Response 1: The innovation of this manuscript is the first time using fuzzy neural network to construct a model to prediction soil physical state. This prediction is very necessary for the adjustment of operating parameters in plowing. I am very sorry for the lack of content, and made further explanation in the article. (Section 1)

 

Point 2: The contribution of the proposed study is not clear is it more on data clustering or data classification or both? please provide list of study contributions at the end of related work section.

 

Response 2: The clustering algorithms used in this studyr include FCM and fuzzy c-means method based on subtractive clustering.The role of the algorithm is explained in the manuscript.(Table 1, Section 3.4)

 

Point 3: The used dataset is not defined well and I do not know how far is reliable to suit data science processes.

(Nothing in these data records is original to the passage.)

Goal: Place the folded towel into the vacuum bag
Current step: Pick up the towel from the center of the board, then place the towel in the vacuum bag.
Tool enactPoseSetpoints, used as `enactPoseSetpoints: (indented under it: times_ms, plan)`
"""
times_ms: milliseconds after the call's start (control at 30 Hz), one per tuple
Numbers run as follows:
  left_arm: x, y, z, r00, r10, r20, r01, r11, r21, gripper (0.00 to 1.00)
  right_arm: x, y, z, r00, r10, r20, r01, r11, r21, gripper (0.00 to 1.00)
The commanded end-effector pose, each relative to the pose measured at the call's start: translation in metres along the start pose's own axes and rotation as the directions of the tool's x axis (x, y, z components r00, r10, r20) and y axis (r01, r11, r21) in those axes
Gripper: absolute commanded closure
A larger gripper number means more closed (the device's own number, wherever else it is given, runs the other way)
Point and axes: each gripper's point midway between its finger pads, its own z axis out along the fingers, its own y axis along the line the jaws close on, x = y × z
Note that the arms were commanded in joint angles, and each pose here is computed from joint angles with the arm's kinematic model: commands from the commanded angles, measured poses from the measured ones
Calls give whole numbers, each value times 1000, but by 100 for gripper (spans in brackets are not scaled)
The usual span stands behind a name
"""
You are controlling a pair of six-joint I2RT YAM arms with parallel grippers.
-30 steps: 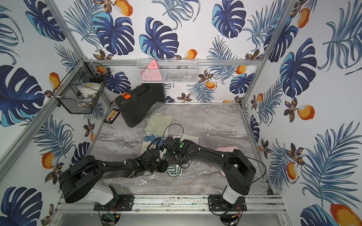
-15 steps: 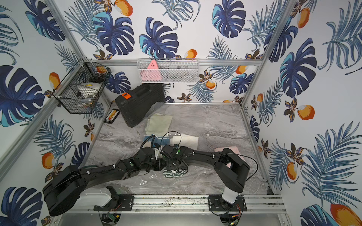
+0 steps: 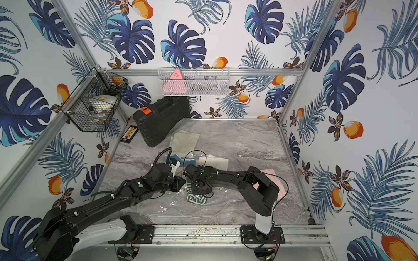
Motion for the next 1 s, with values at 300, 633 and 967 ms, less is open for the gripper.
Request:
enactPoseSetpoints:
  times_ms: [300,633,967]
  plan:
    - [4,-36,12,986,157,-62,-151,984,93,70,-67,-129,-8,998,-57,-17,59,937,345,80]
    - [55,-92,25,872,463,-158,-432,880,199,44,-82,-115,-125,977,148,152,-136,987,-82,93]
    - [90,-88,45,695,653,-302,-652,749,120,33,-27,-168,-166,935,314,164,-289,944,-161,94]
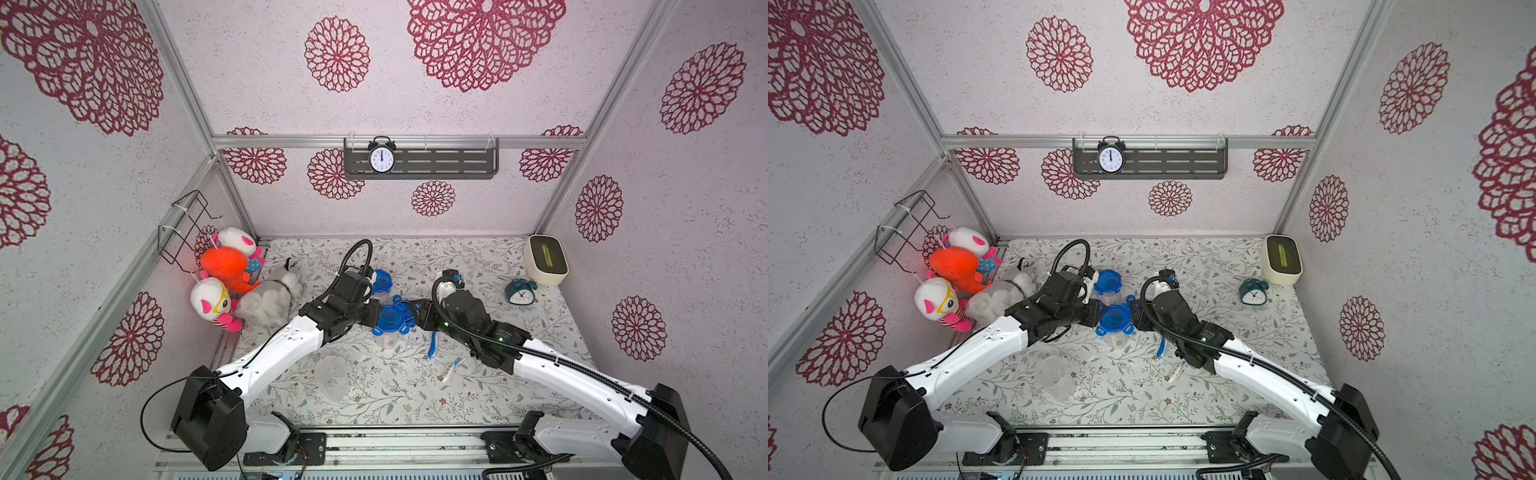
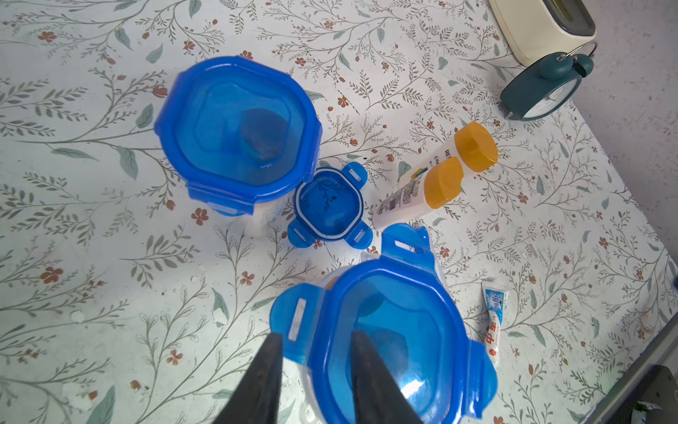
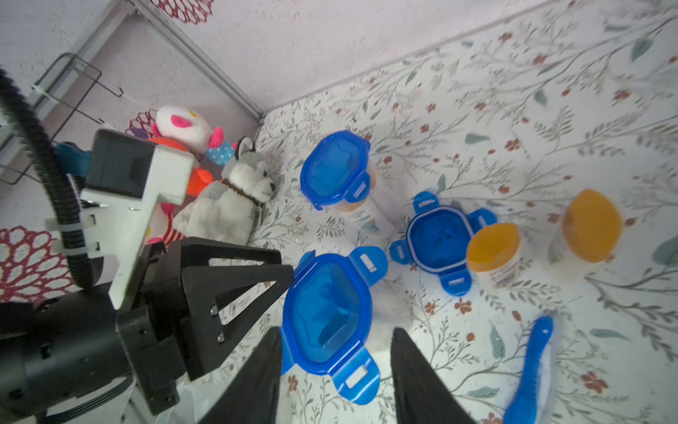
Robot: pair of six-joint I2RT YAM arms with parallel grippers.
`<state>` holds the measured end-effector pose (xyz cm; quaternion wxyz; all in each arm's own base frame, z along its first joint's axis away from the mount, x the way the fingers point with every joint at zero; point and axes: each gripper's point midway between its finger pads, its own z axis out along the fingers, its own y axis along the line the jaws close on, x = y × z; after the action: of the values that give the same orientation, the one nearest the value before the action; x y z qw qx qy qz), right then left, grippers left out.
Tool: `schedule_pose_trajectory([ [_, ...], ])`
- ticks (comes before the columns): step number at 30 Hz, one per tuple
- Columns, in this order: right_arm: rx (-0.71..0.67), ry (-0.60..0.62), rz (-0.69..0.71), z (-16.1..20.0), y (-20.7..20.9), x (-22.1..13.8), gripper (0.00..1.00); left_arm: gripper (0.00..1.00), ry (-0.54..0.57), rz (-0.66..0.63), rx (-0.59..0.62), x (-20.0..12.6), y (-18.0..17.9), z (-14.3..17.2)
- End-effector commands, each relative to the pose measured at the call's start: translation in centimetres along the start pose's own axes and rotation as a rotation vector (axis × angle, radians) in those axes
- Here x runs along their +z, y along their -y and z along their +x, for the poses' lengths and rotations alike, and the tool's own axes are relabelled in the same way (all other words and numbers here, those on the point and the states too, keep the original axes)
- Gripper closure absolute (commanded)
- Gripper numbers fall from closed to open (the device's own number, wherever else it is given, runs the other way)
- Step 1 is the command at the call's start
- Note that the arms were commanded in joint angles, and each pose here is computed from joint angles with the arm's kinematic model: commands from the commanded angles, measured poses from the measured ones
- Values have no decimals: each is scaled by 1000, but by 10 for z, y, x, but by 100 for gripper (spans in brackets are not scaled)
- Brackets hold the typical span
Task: Pack away toiletry kits
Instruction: Close the fastener on the container.
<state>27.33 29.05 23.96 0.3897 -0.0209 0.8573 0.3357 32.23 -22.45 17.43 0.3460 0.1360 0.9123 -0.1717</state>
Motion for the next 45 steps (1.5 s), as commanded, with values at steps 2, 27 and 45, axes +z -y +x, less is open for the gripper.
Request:
schedule_pose_trajectory([
  [2, -77, -188, -34, 29, -6, 4, 63, 65, 43, -1, 19, -7, 0, -6],
  [27, -149, -528, 49, 80, 25, 27, 100, 55, 54, 129, 36, -6, 22, -9],
  [45, -215, -436, 61, 50, 25, -7, 81, 53, 67, 126, 33, -11, 17, -10],
])
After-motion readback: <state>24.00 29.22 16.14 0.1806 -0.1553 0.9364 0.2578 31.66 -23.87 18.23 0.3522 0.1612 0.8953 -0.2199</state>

A new section is needed to describe the dataset.

 

Response 3: I added a description of the dataset to the manuscript again. (Section 3.5)

 

Point 4: A reasonable justification should be made about why such algorithms are used for prediction and clustering purposes. Why do authors think they are appropriate for such application. What is their main advantage over other methods ?

 

Response 4: I added section about a reasonable explanation of using the algorithm and their main advantage over other methods. (Section 3.4)

 

Point 5: Is there any where the source code of paper like GitHub?

 

Response 5: Sorry, I'm not too clear about that. Because I used Matlab toolbox and program written by myself to complete this research

 

Point 6: The format of the paper is need to be revised and remove the extra sections.

 

Response 6: Thanks for your reminder I submitted the manuscript according to the format required by the journal, and the extra sections was automatically added by the system after I submitted the manuscript.

 

Point 7: Data handling techniques training, validation, and testing datasets need to discuss in detail. Also the hyper-parameters settings should be highlighted into table form.

 

Response 7: I added more content to discuss the training, validation, and testing datasets in detail. Meanmmile, I provided the hyper-parameters settings value ,not in the table form, taking into account the aesthetics of the manuscriot layout. (Section 3.5)

 

Point 8: Comparative study of the result finding with the proposed method with 3 to 4 existing methods though included graphs author can include result table with the parameters.

 

Response 8: Thank you very much for your valuable comments again. In this paper, the fuzzy c-means clustering method based on subtractive clustering is analyzed with FCM and genetic algorithm, but the comparative parameter values are not provided, because the advantages and disadvantages of different algorithms in identifying network parameters have been clarified in relevant research, So I don't think we need to make further comparison. However, if the editor thinks this is a very important content, I will make further modifications and hope to communicate with you further. because the advantages and disadvantages of different algorithms in identifying network parameters have been clarified in relevant studies(references was provided), so I do not think that further comparison is necessary. However, if the reviewer thinks this is a very important content, I will make further modifications, and hope to further communicate with you.( Section 3.4 and Section 3.5)

 

Point 9: Most of evaluation section was presented based on only accuracy, more accurate metrics need to be highlighted to prove the efficiency of the proposed method such as Recall, F-Score, and Precision.

 

Response 9: I provided more metrics. (Section 3.5)

 

Point 10: The conclusion part should include information about the obtained experimental values.

 

Response 10: I added the the obtained experimental values in the conclusion part. (Section 4 (2)(3))

 

Point 11: Please explain more clearly the limitation and future work.

 

Response 11: The section of the limitation and future work have been provided.(Section 3.4 and Section 4 (4))

 

Point 12:  Authors mentioned "This indicates that the T–S fuzzy neural network model based on ploughing resistance and working parameters can accurately identify the physical state of paddy soil in real-time during ploughing" my question how much time is required to get result by proposed model?

 

Response 12: The results can be obtained after 0.5s. The existence of this delay is acceptable, because according to the operating velocity, the forward distance in the delay time is less than the distance between sampling points. (Section 3.5)

 

Author Response File: Author Response.docx

Reviewer 2 Report

The current paper suggested that the working parameters and soil physical parameters of ploughing were determined using a designed electric suspension platform and soil instrument, here the Takagi–Sugeno (T–S) fuzzy neural network classifier was constructed using traction resistance, operating velocity, and ploughing depth as inputs to indirectly identify the soil physical state. The theory is validated using simulations.

 

Comments to authors:

- I think that is after reference [29] should be eliminated since is part of the template

- Please add more details of how the theory from the first sections is applied in the results section.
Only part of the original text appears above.